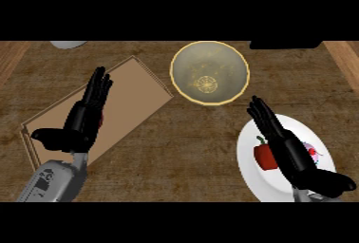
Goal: Pick the cupcake from the plate and place it in the bowl
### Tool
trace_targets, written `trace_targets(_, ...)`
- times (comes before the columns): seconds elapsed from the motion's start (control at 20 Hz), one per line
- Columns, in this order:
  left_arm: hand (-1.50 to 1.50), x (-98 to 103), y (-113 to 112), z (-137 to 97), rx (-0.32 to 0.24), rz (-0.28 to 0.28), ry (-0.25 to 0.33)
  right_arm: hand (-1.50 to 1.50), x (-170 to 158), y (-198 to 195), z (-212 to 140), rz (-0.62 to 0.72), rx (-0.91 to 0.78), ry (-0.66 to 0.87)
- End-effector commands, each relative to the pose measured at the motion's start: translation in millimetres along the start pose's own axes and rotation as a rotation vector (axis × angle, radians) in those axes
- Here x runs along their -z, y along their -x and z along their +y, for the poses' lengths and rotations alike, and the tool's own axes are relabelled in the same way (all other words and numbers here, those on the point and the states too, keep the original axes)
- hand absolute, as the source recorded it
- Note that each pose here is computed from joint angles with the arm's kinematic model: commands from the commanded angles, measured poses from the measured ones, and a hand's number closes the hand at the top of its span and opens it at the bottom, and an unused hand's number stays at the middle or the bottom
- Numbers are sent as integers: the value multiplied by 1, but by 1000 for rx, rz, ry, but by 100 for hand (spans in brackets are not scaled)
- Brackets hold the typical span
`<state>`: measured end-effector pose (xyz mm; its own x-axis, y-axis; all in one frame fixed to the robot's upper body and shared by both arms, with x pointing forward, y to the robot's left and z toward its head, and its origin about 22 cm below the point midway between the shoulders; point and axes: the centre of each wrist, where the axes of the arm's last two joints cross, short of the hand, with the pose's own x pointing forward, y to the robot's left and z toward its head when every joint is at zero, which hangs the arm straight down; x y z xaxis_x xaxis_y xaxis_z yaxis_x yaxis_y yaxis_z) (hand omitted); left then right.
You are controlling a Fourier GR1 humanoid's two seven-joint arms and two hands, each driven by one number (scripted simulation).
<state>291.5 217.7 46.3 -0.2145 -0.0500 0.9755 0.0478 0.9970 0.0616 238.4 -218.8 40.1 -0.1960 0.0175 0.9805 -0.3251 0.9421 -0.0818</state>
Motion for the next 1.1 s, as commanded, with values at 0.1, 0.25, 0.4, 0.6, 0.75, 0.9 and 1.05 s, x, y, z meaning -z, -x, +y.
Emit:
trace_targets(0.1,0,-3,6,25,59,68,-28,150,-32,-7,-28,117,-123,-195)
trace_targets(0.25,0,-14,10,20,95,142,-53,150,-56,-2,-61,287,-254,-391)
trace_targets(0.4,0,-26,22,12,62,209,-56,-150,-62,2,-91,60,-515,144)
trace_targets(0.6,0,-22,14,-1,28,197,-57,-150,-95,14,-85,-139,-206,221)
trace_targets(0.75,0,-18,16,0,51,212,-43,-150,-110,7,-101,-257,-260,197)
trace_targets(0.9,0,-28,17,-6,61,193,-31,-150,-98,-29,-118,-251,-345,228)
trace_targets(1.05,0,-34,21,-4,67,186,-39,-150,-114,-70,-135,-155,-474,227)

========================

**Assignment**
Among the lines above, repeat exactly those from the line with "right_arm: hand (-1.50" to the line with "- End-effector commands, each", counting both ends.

**Result**
  right_arm: hand (-1.50 to 1.50), x (-170 to 158), y (-198 to 195), z (-212 to 140), rz (-0.62 to 0.72), rx (-0.91 to 0.78), ry (-0.66 to 0.87)
- End-effector commands, each relative to the pose measured at the motion's start: translation in millimetres along the start pose's own axes and rotation as a rotation vector (axis × angle, radians) in those axes

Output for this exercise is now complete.